As deep as she is, I'd say triplets.....but twins are more likely. She's a pretty girl! Hope you get doelings from her!


----------



## freedomstarfarm (Mar 25, 2011)

*Re: Poppy Patch Hardly An Angel aka Bobbie. Day 120!!!!! Eee*

She is looking good! Hope there are a few :kidred: :kidder: in there for you!


----------



## toth boer goats (Jul 20, 2008)

*Re: Poppy Patch Hardly An Angel aka Bobbie. Day 120!!!!! Eee*

pretty Doe...can't wait....... :thumb:


----------



## mommaB (Oct 1, 2009)

*Re: Poppy Patch Hardly An Angel aka Bobbie. Day 120!!!!! Eee*

Thanks guys!! It's nice to be able to share with people who "get" my excitement!!
I'm really hoping for a buck and two does  but would definitely settle for :kidblue: :kidred: one of each!! :wink:


----------



## toth boer goats (Jul 20, 2008)

*Re: Poppy Patch Hardly An Angel aka Bobbie. Day 120!!!!! Eee*

:thumbup: :kidblue: :kidred: :kidred: ray: :thumb:


----------



## mommaB (Oct 1, 2009)

*Re: Poppy Patch Hardly An Angel,Day 143!!!!! Eeeekk new pics*

SO here we are!!!! Sooooo :leap: excited!! Pics are a couple of posts down!
:stars:


----------



## Calico Patch Farm (Mar 8, 2011)

*Re: Poppy Patch Hardly An Angel,Day 143!!!!! Eeeekk new pics*

Wow she is huge!!!


----------



## kelebek (Oct 5, 2007)

*Re: Poppy Patch Hardly An Angel,Day 143!!!!! Eeeekk new pics*

Holy cow - she better have trips - cause one is sneaking to TX with me!!!


----------



## freedomstarfarm (Mar 25, 2011)

*Re: Poppy Patch Hardly An Angel,Day 143!!!!! Eeeekk new pics*

She is looking great! Nice healthy kids for you!


----------



## mommaB (Oct 1, 2009)

*Re: Poppy Patch Hardly An Angel,Day 143!!!!! Eeeekk new pics*

Ok after seeing those pics posted, they looked like crap!!! So I promptly went and gave her her prenatal hoof trim, and shaved her! 
She is a gorgeous doe and deserved more flattering pics!

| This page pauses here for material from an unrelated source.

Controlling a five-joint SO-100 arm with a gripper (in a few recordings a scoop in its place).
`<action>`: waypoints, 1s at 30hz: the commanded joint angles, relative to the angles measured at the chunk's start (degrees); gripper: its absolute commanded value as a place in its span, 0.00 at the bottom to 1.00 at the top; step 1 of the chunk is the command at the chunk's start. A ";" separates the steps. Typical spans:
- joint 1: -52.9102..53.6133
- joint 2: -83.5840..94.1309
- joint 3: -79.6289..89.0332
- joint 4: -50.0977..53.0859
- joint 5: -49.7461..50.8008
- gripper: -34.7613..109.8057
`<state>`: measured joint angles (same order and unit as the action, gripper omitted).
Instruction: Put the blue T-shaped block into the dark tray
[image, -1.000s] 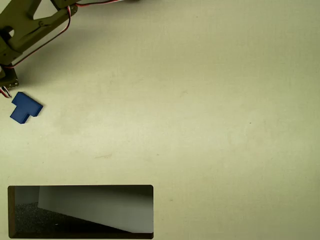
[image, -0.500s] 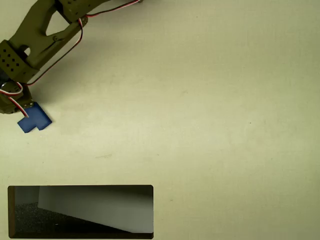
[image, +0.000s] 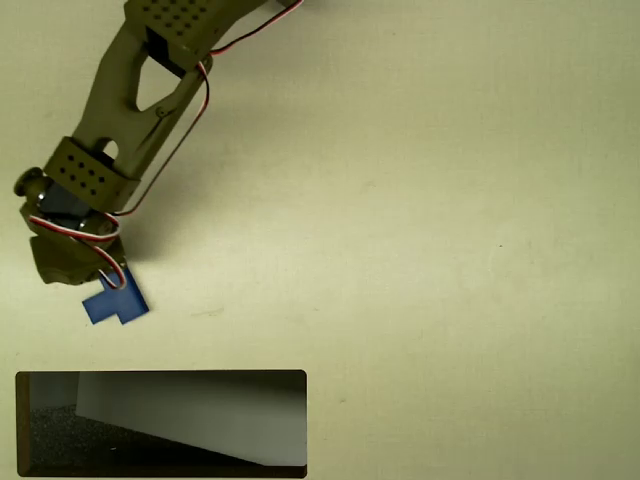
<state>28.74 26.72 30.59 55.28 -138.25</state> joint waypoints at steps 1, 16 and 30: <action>-1.58 -0.09 -0.70 0.26 1.85 0.24; 11.69 -5.89 -9.14 -2.90 -16.00 0.24; 0.09 -16.35 -16.52 -20.30 -2.99 0.24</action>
<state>29.97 10.46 14.94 35.95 -142.38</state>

OK NOW I'M REALLY EXCITED!! Her udder is looking SUPER!!! Loving the fore udder!


----------



## liz (Oct 5, 2007)

*Re: Poppy Patch Hardly An Angel,Day 143!!!!! Eeeekk new pics*

Tisie...she is a beautiful doe! Amazing how they can change appearance once they get a haircut.

Her udder is looking good from behind too, can't wait to see it full and see the kids she's hiding!


----------



## mommaB (Oct 1, 2009)

*Re: Poppy Patch Hardly An Angel,Day 143!!!!! Eeeekk new pics*

eeeekkkkk me too.................thanks Liz!!


----------



## freedomstarfarm (Mar 25, 2011)

*Re: Poppy Patch Hardly An Angel,Day 143!!!!! Eeeekk new pics*

Udder is looking like it is developing really nice!


----------



## milk and honey (Oct 31, 2010)

*Re: Poppy Patch Hardly An Angel,Day 143!!!!! Eeeekk new pics*

Hey MommaB... I'm waiting for poppypatch Naughty Bonnie... she was presumably bred about 12 days ago... and I should be able to bring her home soon.. and guess who to??? Buck Rogers! I believe this makes us related or something! 
Good luck and I'll keep you posted on how Bonnie progresses
Hope you get some cutie-pie does!


----------



## mommaB (Oct 1, 2009)

*Re: Poppy Patch Hardly An Angel,Day 143!!!!! Eeeekk new pics*

:ROFL: :slapfloor: Hahahaha I think it does make us related!!! If there are extra, or one, or both of us have a buckling we should do some trading and what not! We could line breed on Buck Rogers! :wink: 
I don't think you are too far from me?


----------



## milk and honey (Oct 31, 2010)

*Re: Poppy Patch Hardly An Angel,Day 143!!!!! Eeeekk new pics*

Great Idea! We're at least in the same state... closer than most anyone else on TGS... 
Everyday I check my email waiting for Shannon to tell me she's ready to come home....I guess we're waiting to see if she goes back in heat.. The waiting is absolutely killing me! Then I will have to wait 5 months!!!!! AAAAAGH!


----------



## mommaB (Oct 1, 2009)

*Re: Poppy Patch Hardly An Angel,Day 143!!!!! Eeeekk new pics*

LOL......I know! But it's all worth it in the end!! :greengrin:

We should know in a few days on my end what I have to work with. Feel free to email me, or contact me on FB or msg me or whatever!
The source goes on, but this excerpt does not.